## Problem description
Skip the pictures and repeat each line of the data exactly.

++++++

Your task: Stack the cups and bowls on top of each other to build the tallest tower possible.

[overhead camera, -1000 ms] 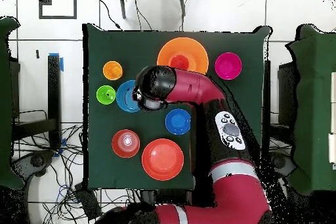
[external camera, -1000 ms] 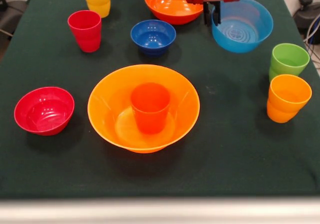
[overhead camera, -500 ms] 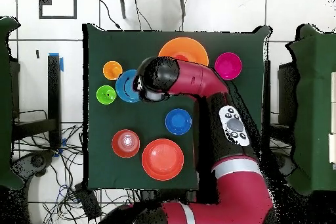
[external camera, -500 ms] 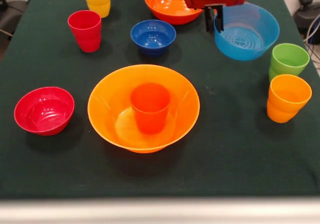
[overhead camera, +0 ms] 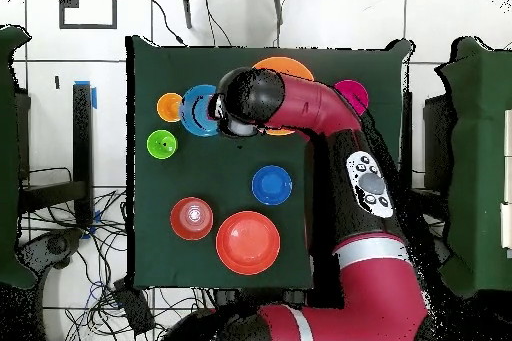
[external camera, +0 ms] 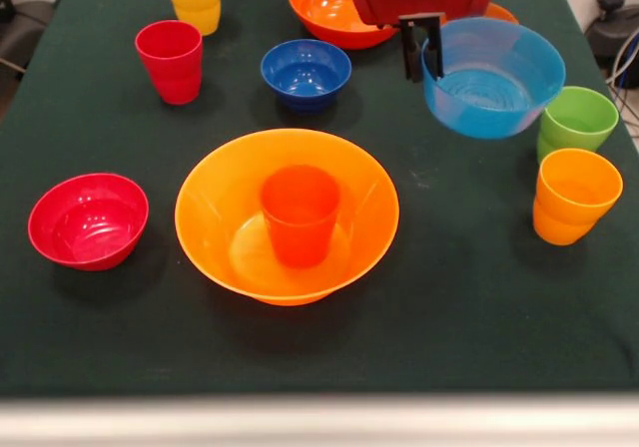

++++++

## Result of the exercise
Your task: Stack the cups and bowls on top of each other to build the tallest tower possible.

[overhead camera, -1000 ms] 
[external camera, -1000 ms] 
[overhead camera, -500 ms] 
[external camera, -500 ms] 
[overhead camera, +0 ms] 
[external camera, +0 ms] 

The exercise has been answered, and the work is done.